Las consecuencias de la batalla en los barcos fueron diversas. La muerte por impacto en órganos vitales o contusiones graves, a veces las lesiones −aunque de menor consideración− podían acabar con la vida de los convalecientes por las frecuentes infecciones y la propia ignorancia médica para combatirla con los recursos quirúrgicos de los que se disponía entonces. Quizá era mejor morir, porque, cierto es que era una solución final, pero rápida y resultaba mejor que vivir el resto de los días tullido, con la ausencia de un miembro vital para la vida normalizada…


Y comprobamos cómo los tercios del mar combatieron en numerosos enfrentamientos navales con victorias o fracasos de los que pueden señalarse: La jornada de Argel (1541), la batalla de Gravelinas (1558), el asedio a Malta (1565), Lepanto (1571), la conquista de Amberes (1585), las campañas de las Azores (1582 y 1583), la Gran Armada (1588) y la batalla de las Dunas (1639).
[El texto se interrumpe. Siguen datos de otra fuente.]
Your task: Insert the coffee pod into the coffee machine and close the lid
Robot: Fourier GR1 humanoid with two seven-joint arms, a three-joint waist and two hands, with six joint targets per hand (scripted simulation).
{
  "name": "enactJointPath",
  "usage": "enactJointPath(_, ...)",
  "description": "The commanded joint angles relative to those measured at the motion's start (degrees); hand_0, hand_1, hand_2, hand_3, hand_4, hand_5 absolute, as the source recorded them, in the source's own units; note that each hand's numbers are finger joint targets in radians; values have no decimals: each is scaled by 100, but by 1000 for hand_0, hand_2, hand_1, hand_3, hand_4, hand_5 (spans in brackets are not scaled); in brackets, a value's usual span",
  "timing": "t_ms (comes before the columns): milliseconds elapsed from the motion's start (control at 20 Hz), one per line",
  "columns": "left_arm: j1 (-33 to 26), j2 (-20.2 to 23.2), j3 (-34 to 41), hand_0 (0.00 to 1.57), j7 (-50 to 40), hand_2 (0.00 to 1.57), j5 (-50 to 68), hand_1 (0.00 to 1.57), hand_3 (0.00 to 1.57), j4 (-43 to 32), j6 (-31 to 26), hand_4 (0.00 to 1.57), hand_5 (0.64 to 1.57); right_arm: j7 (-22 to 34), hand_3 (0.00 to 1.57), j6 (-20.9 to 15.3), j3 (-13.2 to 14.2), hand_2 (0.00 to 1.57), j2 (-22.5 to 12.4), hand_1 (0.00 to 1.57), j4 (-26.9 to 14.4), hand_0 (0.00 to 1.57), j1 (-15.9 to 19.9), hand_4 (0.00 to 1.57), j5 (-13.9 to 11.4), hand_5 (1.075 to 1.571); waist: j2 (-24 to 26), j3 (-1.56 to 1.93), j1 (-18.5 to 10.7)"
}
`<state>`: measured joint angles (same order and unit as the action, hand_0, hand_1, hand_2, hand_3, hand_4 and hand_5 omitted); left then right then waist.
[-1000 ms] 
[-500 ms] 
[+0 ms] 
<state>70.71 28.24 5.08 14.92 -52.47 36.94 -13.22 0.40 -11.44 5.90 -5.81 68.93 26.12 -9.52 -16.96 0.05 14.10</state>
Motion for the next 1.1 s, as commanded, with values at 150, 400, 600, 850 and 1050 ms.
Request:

Y lo hicieron con valentía, arrojo y profesionalidad, dando lo mejor de sí por el rey y por la patria, aunque con distinta suerte en el resultado final.


Al acabar la empresa naval, cuando barcos y hombres regresaban a sus puertos de salida, algunos soldados y marineros volvían a embarcar; otros, sin embargo, daban por concluida su carrera militar, se licenciaban y quedaban exentos de sus obligaciones castrenses, abandonando el ejército o la armada. Un elevado número lo hacía por edad o por enfermedad, pero una gran mayoría se encontraba sin fortuna y ocupación alguna. Si bien algunos regresaban a lo que conocían, porque añoraban el único modo de vida que habían vivido, otros, simplemente, volvían a sus lugares de origen, a sus hogares, al calor y protección de sus familias, en la esperanza de recibir por sus servicios alguna merced o hacienda. Cierto es que algunos trataron de encontrar acomodo en determinados lugares o recluirse en instituciones religiosas, buscando refugio y consuelo en la vida espiritual, profesando en alguna orden para acabar su vida en paz, próximos a Dios, pues no en vano la Monarquía Hispánica y sus habitantes se declararon mayoritariamente católicos y una de las razones de su lucha fue el mantenimiento de la catolicidad en sus fronteras.